Establish how many lines in the entries hold the string "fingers". The number by itself is the whole answer.
────────────────────
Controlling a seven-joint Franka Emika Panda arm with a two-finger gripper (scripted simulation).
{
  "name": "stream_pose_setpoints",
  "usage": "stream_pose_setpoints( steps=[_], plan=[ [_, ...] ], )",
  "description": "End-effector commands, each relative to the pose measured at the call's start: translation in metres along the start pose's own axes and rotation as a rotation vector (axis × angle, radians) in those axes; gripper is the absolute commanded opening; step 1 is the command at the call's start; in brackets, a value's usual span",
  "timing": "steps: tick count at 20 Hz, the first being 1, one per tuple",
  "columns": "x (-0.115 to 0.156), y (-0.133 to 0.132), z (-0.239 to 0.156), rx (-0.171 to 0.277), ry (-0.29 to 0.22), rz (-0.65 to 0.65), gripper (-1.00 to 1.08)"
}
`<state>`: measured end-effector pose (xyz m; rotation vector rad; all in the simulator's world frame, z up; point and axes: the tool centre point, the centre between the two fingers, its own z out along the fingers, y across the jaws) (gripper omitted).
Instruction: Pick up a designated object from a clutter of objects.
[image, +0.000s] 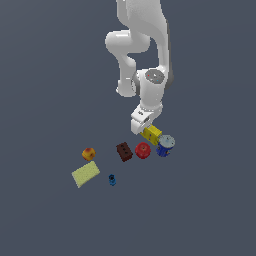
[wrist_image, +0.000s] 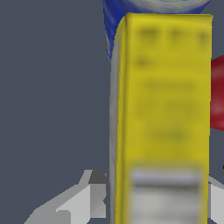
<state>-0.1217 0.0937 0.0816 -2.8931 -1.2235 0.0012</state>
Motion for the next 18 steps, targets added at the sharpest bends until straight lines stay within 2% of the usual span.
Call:
stream_pose_setpoints(
  steps=[1, 8, 18],
  plan=[
    [0.001, -0.001, -0.009, 0.0, 0.0, 0.0, -1.0],
    [0.006, -0.004, -0.049, 0.001, 0.001, -0.001, -1.0],
    [0.015, -0.009, -0.132, 0.002, 0.002, -0.002, -1.0]
  ],
)
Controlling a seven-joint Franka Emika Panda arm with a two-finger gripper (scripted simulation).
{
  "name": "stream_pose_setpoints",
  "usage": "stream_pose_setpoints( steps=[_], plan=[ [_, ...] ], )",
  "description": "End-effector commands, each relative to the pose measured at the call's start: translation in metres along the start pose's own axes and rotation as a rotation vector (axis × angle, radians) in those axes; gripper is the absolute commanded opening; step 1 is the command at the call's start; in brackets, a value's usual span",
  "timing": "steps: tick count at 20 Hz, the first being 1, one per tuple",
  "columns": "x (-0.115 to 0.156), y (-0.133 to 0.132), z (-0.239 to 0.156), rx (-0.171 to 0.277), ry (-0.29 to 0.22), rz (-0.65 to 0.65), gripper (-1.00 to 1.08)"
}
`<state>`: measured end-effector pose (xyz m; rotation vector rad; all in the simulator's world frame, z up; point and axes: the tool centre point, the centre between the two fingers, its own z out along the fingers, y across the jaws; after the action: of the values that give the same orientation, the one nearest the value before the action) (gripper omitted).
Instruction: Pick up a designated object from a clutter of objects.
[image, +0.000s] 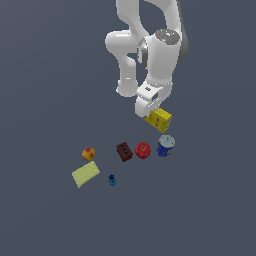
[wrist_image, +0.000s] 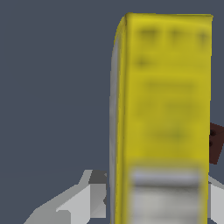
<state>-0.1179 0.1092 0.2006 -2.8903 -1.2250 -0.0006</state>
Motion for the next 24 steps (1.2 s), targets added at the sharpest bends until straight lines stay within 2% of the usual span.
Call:
stream_pose_setpoints(
  steps=[1, 15, 24],
  plan=[
    [0.002, -0.002, -0.022, 0.0, 0.0, 0.0, -1.0],
    [0.018, -0.007, -0.144, -0.001, -0.001, 0.001, -1.0],
    [0.026, -0.008, -0.191, -0.002, -0.001, 0.001, -1.0]
  ],
)
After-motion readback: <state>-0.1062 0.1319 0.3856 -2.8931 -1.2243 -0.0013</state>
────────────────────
• **Expected answer**
2